Exercise: Only lines holding "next" are needed; copy each of them from the data below.

::::::

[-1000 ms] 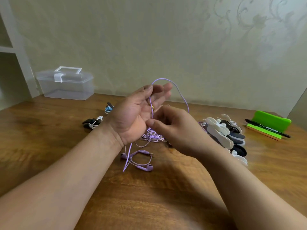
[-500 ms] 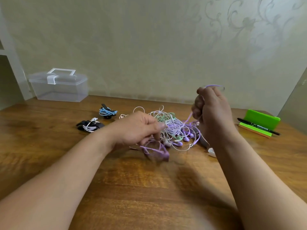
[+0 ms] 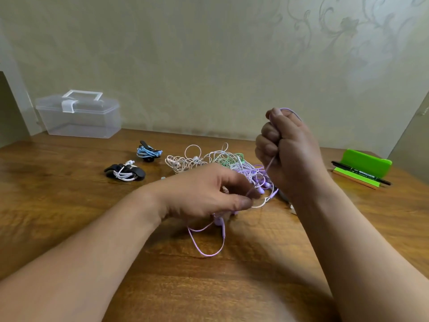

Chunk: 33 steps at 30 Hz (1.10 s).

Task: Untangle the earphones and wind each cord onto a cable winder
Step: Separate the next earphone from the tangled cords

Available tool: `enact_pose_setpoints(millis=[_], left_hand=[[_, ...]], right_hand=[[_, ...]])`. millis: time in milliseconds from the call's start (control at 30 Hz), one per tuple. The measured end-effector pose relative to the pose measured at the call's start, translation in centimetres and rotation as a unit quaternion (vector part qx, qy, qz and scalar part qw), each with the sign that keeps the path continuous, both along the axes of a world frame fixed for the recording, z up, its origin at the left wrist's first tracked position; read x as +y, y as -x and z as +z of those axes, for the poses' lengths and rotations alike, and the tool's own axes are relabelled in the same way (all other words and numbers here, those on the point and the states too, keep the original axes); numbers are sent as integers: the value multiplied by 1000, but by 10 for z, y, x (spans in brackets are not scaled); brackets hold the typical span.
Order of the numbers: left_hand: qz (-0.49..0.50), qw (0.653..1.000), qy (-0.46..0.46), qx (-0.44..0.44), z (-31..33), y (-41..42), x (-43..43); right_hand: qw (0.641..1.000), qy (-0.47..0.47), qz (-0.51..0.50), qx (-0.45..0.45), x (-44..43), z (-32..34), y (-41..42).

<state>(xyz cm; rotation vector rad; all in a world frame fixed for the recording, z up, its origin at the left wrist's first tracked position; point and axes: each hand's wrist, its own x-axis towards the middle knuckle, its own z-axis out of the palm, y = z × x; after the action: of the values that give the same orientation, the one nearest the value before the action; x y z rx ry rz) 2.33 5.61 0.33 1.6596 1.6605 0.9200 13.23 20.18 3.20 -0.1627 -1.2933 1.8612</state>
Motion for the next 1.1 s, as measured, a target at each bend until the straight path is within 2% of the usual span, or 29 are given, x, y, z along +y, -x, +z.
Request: enact_pose_setpoints(millis=[33,133,200,300,433,600,767,867,1000,1100], left_hand=[[5,1000,-14,5,-3,-2,2],[26,987,-85,-137,0,-3,4],[41,968,-154,-196,4,2,5],[58,927,-207,-307,7,7,8],[100,875,-246,-405,11,13,8],[176,843,-292,-417,13,29,6],[254,847,-325,-335,8,34,10],[282,856,-324,-288,4,34,13],[275,856,-327,-292,2,37,15],[263,846,-341,-314,2,41,15]], right_hand=[[1000,4,-7,-3,0,0,0],[999,28,-37,-16,4,-2,0],[998,39,-21,-49,3,-3,-1],[987,17,72,-145,-2,-8,3],[945,-55,223,-234,-12,-19,6],[916,-177,249,-260,-11,-23,-3],[906,-252,212,-266,1,-23,-6],[922,-249,163,-250,4,-24,-4],[943,-200,125,-235,2,-24,-2],[924,-243,124,-269,9,-22,-9]])
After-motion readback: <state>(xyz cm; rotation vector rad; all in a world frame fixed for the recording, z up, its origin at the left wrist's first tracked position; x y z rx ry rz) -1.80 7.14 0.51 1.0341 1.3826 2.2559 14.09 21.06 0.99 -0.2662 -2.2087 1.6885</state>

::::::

Exercise result:
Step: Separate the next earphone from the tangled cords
Motion for the next 1.1 s, as measured, a target at each bend until the straight path is within 2% of the usual span, or 29 are given, x, y, z along +y, -x, +z.

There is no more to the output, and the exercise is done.